EXERCISE PROMPT -> Find the line below with "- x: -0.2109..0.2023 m" and the line with "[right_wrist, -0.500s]". Output exactly those lines and everything between them, leaving out the pictures.

========

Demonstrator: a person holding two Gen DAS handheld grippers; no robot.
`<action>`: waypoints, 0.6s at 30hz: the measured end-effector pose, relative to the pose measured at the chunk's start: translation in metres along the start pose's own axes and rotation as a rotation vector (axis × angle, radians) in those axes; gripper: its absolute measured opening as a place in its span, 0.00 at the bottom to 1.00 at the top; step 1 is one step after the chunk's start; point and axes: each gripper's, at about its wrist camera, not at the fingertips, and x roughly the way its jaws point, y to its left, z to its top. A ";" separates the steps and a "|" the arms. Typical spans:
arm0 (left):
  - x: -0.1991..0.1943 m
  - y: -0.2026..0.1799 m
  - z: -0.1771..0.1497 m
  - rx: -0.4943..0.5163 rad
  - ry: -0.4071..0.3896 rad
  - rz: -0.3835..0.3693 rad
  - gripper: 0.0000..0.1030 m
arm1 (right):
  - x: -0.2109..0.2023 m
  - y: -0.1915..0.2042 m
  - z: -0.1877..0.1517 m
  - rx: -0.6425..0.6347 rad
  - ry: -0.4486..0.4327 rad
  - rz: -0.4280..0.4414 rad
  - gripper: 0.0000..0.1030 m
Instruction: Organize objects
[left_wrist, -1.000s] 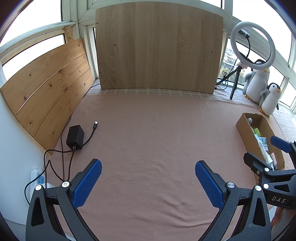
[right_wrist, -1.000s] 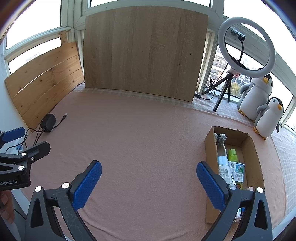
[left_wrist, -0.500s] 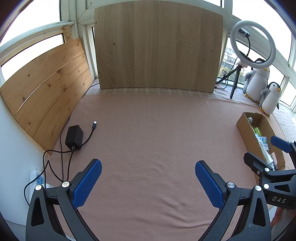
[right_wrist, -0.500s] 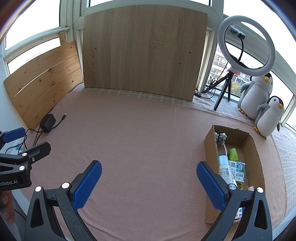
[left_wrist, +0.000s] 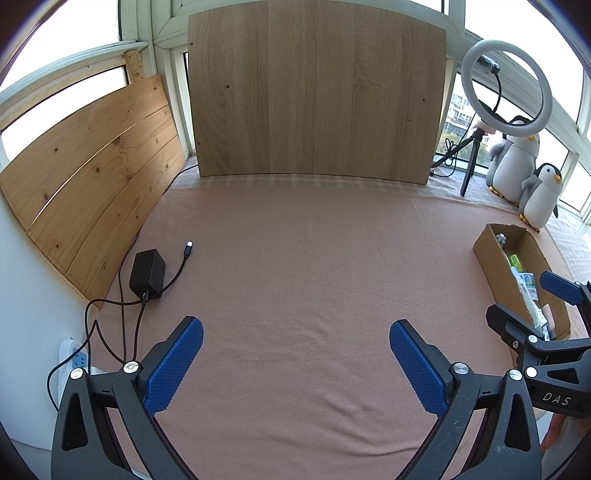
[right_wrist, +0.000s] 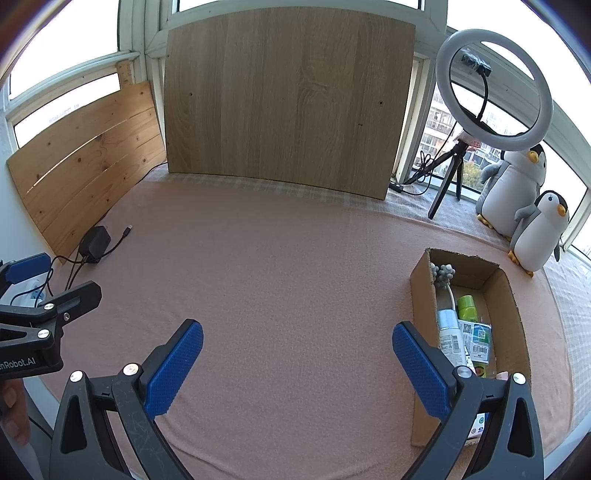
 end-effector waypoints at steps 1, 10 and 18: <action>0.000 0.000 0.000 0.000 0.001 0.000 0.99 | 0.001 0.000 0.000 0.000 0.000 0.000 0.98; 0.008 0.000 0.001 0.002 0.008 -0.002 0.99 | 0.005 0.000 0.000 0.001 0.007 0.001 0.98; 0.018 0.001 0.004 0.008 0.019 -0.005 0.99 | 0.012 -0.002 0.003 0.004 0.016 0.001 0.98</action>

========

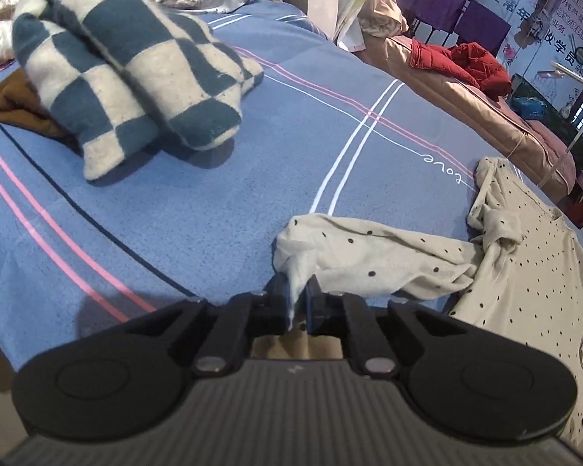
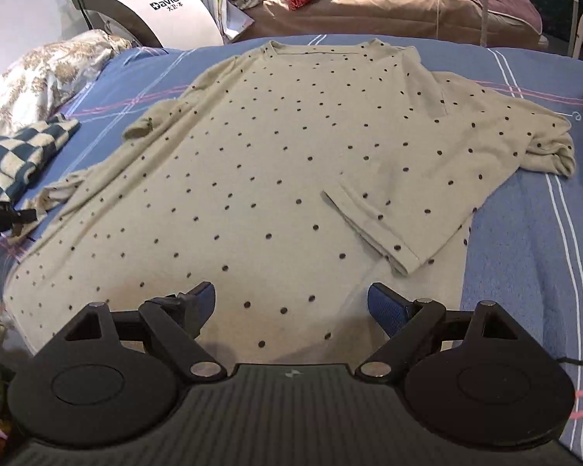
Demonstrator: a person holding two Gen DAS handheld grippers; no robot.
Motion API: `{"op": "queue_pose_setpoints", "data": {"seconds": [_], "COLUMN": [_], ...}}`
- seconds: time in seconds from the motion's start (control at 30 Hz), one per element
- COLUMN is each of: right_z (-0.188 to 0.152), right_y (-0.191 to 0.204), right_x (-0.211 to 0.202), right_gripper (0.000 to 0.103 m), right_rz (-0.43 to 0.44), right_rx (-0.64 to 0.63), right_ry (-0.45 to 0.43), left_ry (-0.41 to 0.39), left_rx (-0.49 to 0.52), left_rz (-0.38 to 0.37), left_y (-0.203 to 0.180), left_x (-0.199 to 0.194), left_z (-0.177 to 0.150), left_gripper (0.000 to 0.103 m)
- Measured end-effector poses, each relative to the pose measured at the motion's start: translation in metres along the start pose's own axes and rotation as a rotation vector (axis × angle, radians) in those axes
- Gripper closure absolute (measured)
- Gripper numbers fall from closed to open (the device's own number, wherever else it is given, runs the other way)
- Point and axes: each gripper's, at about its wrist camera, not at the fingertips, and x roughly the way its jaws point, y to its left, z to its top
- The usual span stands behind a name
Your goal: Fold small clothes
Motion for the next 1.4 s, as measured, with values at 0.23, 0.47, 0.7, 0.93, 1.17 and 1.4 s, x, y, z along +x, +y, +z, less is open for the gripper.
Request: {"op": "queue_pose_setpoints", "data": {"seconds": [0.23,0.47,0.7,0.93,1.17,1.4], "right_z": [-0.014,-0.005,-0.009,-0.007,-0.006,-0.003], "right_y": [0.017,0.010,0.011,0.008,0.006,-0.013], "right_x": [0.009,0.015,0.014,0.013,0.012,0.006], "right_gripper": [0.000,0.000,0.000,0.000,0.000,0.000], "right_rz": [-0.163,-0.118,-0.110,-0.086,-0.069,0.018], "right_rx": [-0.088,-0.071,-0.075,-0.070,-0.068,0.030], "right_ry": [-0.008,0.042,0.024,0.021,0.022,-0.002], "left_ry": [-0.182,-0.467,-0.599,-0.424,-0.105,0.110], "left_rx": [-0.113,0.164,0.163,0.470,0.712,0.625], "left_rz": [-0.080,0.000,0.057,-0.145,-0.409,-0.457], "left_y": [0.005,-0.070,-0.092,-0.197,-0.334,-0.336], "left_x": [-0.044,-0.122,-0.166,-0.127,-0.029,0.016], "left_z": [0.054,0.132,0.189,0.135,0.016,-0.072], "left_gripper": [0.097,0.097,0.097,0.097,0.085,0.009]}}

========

THE ANSWER ->
  - x: -0.2109..0.2023 m
  - y: -0.1915..0.2042 m
  - z: -0.1877..0.1517 m
  - rx: -0.6425..0.6347 rad
  - ry: -0.4486..0.4327 rad
  - rz: -0.4280..0.4414 rad
  - gripper: 0.0000..0.1030 m
Instruction: Organize objects
[left_wrist, -1.000s] 
[right_wrist, -1.000s] 
[left_wrist, -0.500s] 
[right_wrist, -0.500s] 

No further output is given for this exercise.